No other form of transport has produced as many ghost stories as the railway. Here, I think, is the first suggestion that there is something uncanny about railways, the whole apparatus of awaiting, arrival and departure, the particular architecture of stations, embankments, cuttings, and viaducts.

The signalman lives out his life in a strange and gloomy environment, alone in his signalbox at the bottom of a deep cutting. In one direction is a dark and foreboding tunnel entrance, in the other the dripping and dank walls of the cutting as far as one can see. Not much light penetrates to the bottom of this place.

His job is a strange one, calling for him to be in attendance and constantly alert, but leaving him with long stretches of inactivity. We learn that he is a man of some intelligence, but who missed opportunities earlier in life and has accepted his role in life. He tries to fill the time with academic exercises, such as algebra and language learning.
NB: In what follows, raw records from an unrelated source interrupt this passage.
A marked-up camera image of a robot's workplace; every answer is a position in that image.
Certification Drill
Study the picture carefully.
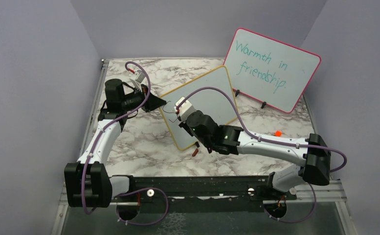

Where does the black orange highlighter marker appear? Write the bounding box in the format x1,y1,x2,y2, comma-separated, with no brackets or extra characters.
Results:
274,131,282,137

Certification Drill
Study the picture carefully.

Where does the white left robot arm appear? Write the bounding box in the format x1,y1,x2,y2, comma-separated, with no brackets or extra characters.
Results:
64,79,167,208

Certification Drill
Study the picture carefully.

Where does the brown marker cap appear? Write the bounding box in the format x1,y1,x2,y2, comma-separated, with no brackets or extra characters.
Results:
192,148,199,157

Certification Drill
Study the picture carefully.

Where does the pink framed whiteboard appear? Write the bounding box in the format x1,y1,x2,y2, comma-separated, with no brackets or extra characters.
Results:
224,28,321,113

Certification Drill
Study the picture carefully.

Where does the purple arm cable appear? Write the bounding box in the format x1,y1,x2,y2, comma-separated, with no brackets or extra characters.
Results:
81,61,169,227
175,86,348,224

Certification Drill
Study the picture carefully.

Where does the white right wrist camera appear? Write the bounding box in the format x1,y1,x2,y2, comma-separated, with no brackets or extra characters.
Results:
175,100,196,122

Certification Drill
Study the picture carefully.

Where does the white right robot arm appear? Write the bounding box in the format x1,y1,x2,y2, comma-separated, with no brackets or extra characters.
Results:
177,110,331,199

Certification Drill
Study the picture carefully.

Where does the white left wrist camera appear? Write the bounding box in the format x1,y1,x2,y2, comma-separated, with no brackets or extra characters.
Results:
130,70,146,91

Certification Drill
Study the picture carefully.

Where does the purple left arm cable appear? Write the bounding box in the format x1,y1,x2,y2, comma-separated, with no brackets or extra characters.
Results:
81,61,169,227

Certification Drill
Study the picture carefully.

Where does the aluminium table frame rail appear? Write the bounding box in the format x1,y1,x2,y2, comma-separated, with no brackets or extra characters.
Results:
50,59,110,235

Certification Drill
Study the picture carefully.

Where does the yellow framed whiteboard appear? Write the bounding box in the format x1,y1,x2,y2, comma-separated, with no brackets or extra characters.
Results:
160,66,237,151

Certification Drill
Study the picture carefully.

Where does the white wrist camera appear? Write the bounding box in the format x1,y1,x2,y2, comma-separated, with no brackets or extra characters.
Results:
130,70,146,91
175,100,196,122

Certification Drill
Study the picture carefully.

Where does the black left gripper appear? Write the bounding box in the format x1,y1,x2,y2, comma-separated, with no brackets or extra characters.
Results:
122,84,166,113

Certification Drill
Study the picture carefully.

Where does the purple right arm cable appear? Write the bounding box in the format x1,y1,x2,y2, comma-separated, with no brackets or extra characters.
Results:
175,86,348,224
The narrator thinks that the signalman might be a contented man, until he reveals that he is haunted by a mysterious figure that appears as a premonition. Indeed, right at the beginning he mistakes the narrator, who calls down to him from above the cutting, for the spectre. Why this should be we find out at the end of the story.
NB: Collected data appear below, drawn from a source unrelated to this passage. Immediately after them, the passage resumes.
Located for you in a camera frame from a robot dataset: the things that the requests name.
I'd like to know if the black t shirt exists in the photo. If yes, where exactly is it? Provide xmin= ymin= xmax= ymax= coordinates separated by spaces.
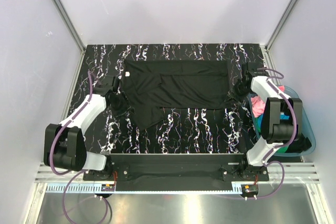
xmin=286 ymin=134 xmax=312 ymax=153
xmin=122 ymin=60 xmax=229 ymax=131

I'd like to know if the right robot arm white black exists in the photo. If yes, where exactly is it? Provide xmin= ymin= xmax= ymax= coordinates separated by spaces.
xmin=226 ymin=62 xmax=303 ymax=178

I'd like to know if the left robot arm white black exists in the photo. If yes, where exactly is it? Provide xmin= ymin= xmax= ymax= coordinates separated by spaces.
xmin=44 ymin=73 xmax=130 ymax=176

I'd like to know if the pink t shirt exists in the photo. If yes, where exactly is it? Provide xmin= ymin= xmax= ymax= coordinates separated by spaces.
xmin=249 ymin=86 xmax=291 ymax=118

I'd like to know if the blue t shirt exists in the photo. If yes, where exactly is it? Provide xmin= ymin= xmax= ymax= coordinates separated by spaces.
xmin=256 ymin=113 xmax=289 ymax=133

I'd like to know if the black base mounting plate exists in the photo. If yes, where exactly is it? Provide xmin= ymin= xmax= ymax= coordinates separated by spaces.
xmin=83 ymin=154 xmax=269 ymax=193

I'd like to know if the green t shirt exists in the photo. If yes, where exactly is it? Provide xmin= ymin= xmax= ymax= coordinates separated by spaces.
xmin=277 ymin=146 xmax=289 ymax=153

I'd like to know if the black t shirt in basket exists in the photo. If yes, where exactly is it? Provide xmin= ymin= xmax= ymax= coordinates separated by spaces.
xmin=286 ymin=134 xmax=312 ymax=153

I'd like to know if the right aluminium frame post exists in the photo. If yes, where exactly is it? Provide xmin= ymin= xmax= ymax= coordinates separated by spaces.
xmin=265 ymin=0 xmax=299 ymax=52

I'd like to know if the aluminium frame post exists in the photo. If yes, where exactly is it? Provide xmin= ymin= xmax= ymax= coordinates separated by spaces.
xmin=265 ymin=0 xmax=299 ymax=52
xmin=36 ymin=0 xmax=86 ymax=54

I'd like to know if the left aluminium frame post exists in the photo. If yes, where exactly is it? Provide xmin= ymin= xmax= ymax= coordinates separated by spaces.
xmin=36 ymin=0 xmax=86 ymax=54

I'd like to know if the aluminium rail profile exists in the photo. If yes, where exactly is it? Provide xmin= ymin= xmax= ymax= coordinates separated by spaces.
xmin=35 ymin=163 xmax=320 ymax=183

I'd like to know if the white slotted cable duct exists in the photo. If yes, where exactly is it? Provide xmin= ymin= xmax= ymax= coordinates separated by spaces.
xmin=46 ymin=183 xmax=243 ymax=195

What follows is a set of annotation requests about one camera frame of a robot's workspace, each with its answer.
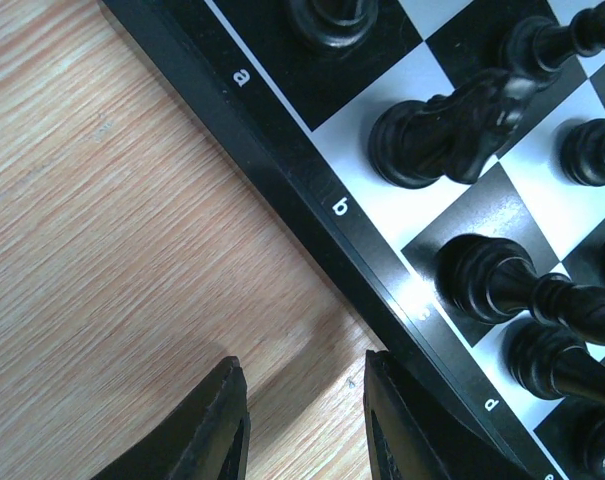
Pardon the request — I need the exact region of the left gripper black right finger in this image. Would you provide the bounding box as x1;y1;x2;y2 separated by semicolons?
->
363;350;531;479

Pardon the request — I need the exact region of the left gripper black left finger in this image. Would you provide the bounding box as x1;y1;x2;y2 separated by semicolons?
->
94;356;251;479

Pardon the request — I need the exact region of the black white chess board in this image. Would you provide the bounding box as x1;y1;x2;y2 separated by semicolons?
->
102;1;605;479

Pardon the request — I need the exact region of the black queen chess piece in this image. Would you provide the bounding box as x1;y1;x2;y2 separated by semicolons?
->
506;322;605;407

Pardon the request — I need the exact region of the black bishop chess piece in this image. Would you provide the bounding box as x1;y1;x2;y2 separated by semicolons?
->
436;234;605;346

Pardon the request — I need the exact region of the black knight chess piece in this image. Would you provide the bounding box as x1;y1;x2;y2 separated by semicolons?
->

The wind produces an eerie moaning in the telegraph wires. The spirit announces its arrival by a ghostly ringing of the telegraph bell that only the signalman can discern.

The apparition has appeared twice, and the narrator has made two visits. His third and final visit reveals the real meaning of the ghost. Part of the eerie power of the story comes from the feeling that there is some kind of connection between the narrator and the ghost. It has something in common with other “double” stories of the era, such as Conrad’s Secret Sharer. It deserves its reputation as one of the truly great ghost stories.

Neither the signalman nor his visitor are named. It is written in a plainer prose style than is usual for Dickens, a bit more like his writing in The Mystery of Edwin Drood. Dickens had written earlier about the impact of the railway in Dombey and Son (1848), which has a description of the destruction of old buildings in Camden to enable the lines to reach Euston.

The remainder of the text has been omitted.